» What you will do: Examine each line of the data. Copy those that contain the string "bounding".

» Data records:
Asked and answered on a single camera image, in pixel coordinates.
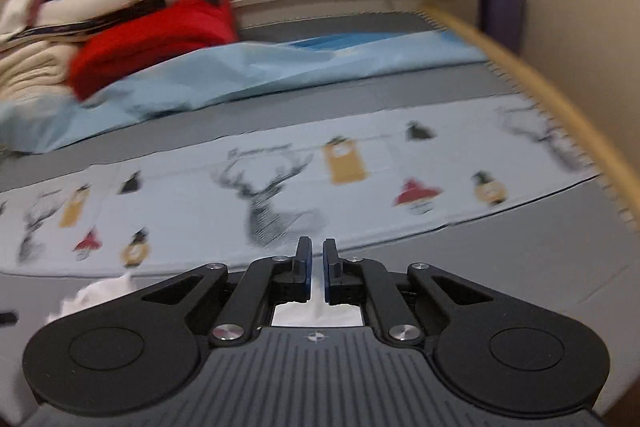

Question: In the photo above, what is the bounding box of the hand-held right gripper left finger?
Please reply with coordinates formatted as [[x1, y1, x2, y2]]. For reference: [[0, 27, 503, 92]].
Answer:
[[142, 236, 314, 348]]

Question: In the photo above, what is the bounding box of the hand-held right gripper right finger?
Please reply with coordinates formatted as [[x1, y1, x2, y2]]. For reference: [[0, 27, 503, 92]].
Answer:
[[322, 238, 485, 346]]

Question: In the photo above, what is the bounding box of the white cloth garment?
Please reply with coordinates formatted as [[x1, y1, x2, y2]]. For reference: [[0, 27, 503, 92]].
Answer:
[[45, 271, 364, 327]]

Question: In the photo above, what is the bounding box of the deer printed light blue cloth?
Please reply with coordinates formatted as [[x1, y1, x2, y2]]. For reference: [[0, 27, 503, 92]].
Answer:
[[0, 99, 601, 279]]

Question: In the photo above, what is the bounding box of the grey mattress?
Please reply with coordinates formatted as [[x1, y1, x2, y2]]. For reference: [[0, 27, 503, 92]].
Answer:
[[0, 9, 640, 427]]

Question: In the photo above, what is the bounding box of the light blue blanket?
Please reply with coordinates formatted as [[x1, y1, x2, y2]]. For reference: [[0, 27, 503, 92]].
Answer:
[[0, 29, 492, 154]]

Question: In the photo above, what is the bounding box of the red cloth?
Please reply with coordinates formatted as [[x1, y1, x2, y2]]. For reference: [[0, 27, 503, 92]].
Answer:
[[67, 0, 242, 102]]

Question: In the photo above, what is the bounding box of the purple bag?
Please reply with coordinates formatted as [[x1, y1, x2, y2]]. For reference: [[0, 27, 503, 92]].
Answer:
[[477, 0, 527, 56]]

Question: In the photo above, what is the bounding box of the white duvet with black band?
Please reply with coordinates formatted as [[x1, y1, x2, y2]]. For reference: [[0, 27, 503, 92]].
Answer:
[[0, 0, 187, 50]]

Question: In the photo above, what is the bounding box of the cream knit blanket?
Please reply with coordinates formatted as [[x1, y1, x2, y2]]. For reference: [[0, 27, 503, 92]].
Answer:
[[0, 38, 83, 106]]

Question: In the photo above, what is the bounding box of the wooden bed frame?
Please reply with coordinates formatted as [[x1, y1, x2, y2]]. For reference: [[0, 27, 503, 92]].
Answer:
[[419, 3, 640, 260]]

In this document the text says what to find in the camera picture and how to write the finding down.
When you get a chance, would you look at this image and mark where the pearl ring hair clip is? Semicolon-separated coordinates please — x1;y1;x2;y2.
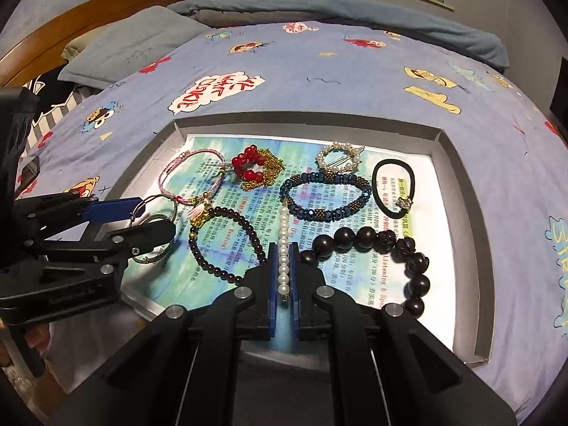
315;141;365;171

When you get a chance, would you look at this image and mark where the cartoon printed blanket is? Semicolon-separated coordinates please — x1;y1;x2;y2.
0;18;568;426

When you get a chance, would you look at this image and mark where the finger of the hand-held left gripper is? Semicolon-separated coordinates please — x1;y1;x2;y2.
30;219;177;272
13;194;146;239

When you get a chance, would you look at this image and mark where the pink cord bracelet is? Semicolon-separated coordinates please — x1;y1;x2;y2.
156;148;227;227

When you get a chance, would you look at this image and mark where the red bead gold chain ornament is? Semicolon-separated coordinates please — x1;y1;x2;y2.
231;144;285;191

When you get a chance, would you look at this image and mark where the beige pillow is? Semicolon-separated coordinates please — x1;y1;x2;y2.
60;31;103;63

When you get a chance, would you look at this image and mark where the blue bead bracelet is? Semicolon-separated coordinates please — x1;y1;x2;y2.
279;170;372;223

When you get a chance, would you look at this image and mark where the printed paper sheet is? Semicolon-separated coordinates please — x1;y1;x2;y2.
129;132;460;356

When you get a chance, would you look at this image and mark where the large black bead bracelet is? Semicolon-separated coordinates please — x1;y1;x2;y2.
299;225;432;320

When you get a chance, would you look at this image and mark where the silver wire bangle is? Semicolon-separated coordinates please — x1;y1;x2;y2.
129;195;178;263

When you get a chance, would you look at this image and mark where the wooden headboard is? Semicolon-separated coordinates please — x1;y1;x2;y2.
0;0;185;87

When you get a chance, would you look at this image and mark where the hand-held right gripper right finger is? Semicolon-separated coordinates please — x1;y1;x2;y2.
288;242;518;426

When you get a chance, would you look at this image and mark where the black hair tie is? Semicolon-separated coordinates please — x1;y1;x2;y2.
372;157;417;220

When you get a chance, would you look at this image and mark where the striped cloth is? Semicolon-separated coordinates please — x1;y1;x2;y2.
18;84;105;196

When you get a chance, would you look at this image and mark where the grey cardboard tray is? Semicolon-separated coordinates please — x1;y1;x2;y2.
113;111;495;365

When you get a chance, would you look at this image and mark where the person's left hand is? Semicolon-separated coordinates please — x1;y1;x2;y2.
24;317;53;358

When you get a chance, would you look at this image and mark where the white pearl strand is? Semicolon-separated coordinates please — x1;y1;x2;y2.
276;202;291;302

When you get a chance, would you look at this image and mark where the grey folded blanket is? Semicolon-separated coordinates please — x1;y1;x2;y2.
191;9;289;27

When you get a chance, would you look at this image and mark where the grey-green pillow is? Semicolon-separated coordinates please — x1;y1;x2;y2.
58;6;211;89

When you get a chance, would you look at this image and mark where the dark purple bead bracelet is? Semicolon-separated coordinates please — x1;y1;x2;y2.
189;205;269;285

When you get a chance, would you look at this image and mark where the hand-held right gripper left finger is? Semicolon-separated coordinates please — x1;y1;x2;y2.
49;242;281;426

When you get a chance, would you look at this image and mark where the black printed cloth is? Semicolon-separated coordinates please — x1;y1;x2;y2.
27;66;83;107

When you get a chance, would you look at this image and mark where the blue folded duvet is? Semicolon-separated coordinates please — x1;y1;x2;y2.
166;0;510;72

--

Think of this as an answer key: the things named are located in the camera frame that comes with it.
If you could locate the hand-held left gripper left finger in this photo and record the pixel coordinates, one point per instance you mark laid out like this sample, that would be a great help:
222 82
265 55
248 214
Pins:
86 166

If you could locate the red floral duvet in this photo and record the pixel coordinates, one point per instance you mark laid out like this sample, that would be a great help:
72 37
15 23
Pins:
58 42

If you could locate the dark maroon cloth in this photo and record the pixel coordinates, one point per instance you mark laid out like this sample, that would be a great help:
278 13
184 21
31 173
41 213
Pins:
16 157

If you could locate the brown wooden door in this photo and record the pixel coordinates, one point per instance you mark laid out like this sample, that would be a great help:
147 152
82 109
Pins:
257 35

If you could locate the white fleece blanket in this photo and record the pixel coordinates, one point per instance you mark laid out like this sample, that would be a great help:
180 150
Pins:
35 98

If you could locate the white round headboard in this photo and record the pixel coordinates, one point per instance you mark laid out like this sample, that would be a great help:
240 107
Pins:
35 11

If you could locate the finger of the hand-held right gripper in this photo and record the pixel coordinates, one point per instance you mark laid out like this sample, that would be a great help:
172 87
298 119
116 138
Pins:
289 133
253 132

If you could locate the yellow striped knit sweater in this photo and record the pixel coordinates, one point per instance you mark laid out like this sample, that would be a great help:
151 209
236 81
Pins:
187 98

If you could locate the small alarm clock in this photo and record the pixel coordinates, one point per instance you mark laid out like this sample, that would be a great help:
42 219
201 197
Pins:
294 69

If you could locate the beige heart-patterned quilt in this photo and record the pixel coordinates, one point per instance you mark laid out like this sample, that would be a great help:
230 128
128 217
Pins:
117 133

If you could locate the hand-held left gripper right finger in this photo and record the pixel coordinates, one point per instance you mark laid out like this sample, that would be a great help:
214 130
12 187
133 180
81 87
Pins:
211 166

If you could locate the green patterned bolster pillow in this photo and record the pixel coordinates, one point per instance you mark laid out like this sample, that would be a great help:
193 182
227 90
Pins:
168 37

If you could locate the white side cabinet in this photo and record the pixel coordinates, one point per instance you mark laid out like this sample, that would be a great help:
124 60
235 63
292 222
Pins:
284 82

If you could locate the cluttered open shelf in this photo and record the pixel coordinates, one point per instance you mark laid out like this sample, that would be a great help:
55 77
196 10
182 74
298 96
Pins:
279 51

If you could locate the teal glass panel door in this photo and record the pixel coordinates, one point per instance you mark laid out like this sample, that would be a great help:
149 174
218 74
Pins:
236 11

» Output for this exercise:
Question: In the photo above, what is the bounding box of the hand-held right gripper left finger?
Question: In the photo above, what is the bounding box of the hand-held right gripper right finger?
Question: In the photo above, what is the bounding box of the white cloth garment?
Question: In the photo above, what is the bounding box of the deer printed light blue cloth?
Question: In the photo above, what is the bounding box of the grey mattress?
Question: In the photo above, what is the bounding box of the light blue blanket?
Question: In the photo above, what is the bounding box of the red cloth?
Question: In the photo above, what is the bounding box of the purple bag?
Question: In the photo above, what is the bounding box of the white duvet with black band?
Question: In the photo above, what is the bounding box of the cream knit blanket?
Question: In the photo above, what is the bounding box of the wooden bed frame?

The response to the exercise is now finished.